The letter alleges also Allen’s article had a “potentially malicious intent to cast [Amherst] traditions in a false light in order to instigate public vitriol” and noted “online coverage and viral clips are being used to shame Amherst students and invite harassment.” (One student worried the “negative attention” might lead to violence “in light of the recent shooting at Brown University.”)
Although the letter does not mention Allen by name, it effectively demands some sort of disciplinary action be taken against him. Forty percent of the Amherst student body, 768 students, have signed it.
It suggest the Washington Free Beacon article violates the college’s Code of Conduct under “Harm to Persons,” “retaliatory behavior,” and “respect for the ‘rights, dignity, and integrity of others.'”

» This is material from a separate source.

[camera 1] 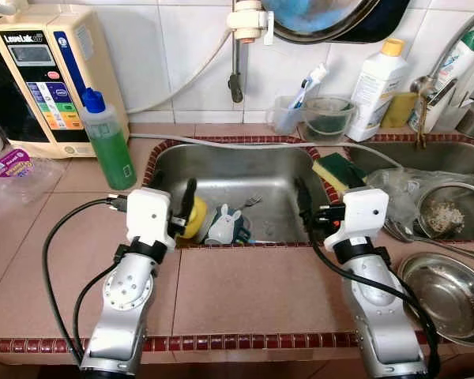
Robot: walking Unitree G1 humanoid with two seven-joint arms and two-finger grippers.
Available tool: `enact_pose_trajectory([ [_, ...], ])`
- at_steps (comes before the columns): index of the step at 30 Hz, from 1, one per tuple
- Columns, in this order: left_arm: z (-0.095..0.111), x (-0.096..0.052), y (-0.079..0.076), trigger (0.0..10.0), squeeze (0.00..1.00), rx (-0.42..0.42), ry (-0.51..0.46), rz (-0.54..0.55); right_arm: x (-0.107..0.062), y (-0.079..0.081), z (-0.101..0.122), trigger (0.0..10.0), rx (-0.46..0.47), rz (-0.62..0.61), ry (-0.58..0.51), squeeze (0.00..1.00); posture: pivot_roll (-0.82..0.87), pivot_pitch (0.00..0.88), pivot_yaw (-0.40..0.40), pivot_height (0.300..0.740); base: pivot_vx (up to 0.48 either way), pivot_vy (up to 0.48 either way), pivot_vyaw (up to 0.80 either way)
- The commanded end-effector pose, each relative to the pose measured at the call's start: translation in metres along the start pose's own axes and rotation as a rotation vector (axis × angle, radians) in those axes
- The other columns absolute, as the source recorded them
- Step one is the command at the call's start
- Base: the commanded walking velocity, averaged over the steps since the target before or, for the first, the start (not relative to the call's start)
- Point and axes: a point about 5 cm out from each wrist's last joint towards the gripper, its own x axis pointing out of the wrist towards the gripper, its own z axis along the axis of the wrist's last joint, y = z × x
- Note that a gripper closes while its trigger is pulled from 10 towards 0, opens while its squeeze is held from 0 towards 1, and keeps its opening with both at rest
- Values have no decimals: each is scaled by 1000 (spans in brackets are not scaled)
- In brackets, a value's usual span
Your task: Kitchen organization
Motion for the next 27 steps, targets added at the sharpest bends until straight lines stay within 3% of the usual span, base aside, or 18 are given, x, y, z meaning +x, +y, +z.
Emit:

It said it “supports free speech and good-faith critique” but claimed the recent media coverage “go[es] beyond criticism” — it is “a barrage of defamation and degradation” that is “dehumanizing, unsafe, and unacceptable.”

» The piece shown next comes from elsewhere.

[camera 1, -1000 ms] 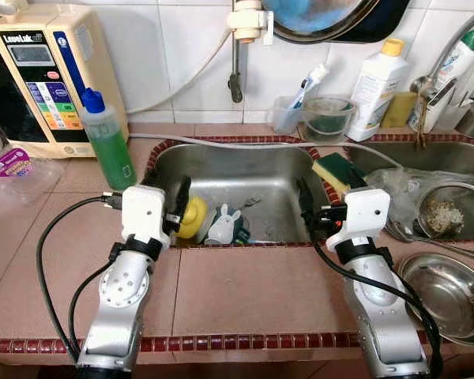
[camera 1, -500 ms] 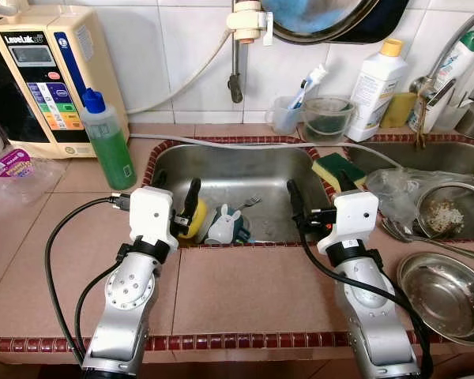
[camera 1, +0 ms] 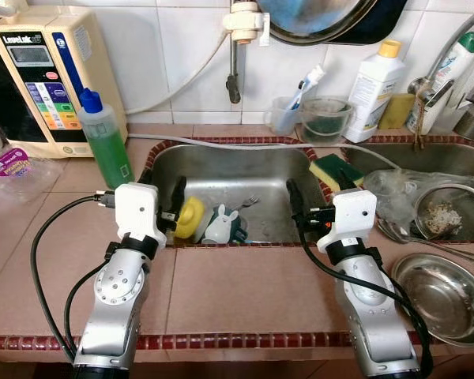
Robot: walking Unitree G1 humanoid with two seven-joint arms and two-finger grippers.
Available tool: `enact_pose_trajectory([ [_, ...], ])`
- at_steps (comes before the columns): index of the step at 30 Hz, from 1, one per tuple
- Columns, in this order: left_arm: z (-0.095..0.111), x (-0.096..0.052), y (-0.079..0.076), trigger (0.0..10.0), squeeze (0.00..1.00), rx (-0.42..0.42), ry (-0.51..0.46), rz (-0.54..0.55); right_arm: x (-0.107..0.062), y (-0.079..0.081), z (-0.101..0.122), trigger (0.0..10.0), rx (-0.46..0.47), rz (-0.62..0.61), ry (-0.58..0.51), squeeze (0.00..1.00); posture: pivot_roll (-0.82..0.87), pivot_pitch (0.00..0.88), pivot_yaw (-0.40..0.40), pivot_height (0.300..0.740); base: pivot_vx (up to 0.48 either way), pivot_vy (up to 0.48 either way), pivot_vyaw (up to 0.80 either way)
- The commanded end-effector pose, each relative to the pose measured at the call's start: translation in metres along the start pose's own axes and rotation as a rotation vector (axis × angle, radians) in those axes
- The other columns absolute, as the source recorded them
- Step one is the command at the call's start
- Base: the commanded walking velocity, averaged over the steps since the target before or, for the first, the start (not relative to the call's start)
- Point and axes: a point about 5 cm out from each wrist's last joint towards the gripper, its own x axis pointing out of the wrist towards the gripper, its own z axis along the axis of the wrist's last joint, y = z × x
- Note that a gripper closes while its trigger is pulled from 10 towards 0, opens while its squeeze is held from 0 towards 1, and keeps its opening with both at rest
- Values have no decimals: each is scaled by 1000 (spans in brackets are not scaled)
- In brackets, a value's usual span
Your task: Kitchen organization
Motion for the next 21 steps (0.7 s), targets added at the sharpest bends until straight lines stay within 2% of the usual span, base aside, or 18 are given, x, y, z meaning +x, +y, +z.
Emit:
enact_pose_trajectory([
  [1, 1, 3, 1, 10000, 0, 7, 4, -3, 2, 0, 0, 10000, 4, 2, -6, 0, -75, 39, 11, 740, 0, 0, 0],
  [6, 1, 2, 0, 10000, 0, 46, 1, -36, 6, 1, 3, 10000, 1, 21, -12, 0, -75, 30, -1, 740, 0, 0, 0],
  [10, 1, 0, 3, 10000, 0, 19, -11, -31, 5, -2, 1, 10000, -9, 11, -13, 0, -81, 16, 6, 740, 0, 0, 0],
  [13, 0, 0, 6, 10000, 0, 57, 3, -35, 6, -5, 2, 10000, -12, -8, -18, 0, -92, 12, 19, 740, 0, 0, 0],
  [21, -2, 1, 9, 10000, 0, 49, 4, -63, 5, -8, 4, 10000, -26, -21, -28, 0, -126, 1, 24, 740, 0, -60, 0],
])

Tissi-Gassoway, in a memo to the campus community, acknowledged the student government’s letter, but said “there are legal and practical limitations to what action” Amherst can take.
In her reply to The Fix, Hanna, the campus spokesperson, noted Amherst’s offer of “immediate support to all students involved” in the matter included to Allen, the student reporter.
In response to a College Fix query, Allen said not only did he give Amherst administrators a “heads up” about the story the night before it was published, he gave them two months prior notice about it. He also said he “worked with them” during the story’s creation, and offered them an opportunity to respond to questions related to it, but most campus leaders declined.
Allen said his Free Beacon article does “not name a single student” (nor, to his knowledge, did any other article or social media account covering the story), and that — with the exception of one video he personally took — “every image” in it “came from the college’s own social media pages or from other students who attended the events.”
He added:
As for calls to remove the photos, I would ask a simple question: Why? If there is nothing objectionable about a public event attended by roughly a third of the student body, then why should prospective students, parents, donors, alumni, or the general public be shielded from seeing what the college chooses to put on for students during orientation? If transparency is deemed harmful, that raises serious questions about the defensibility of these events to outside observers.
Hanna did respond to a Fix follow-up inquiry regarding possible disciplinary action against Allen.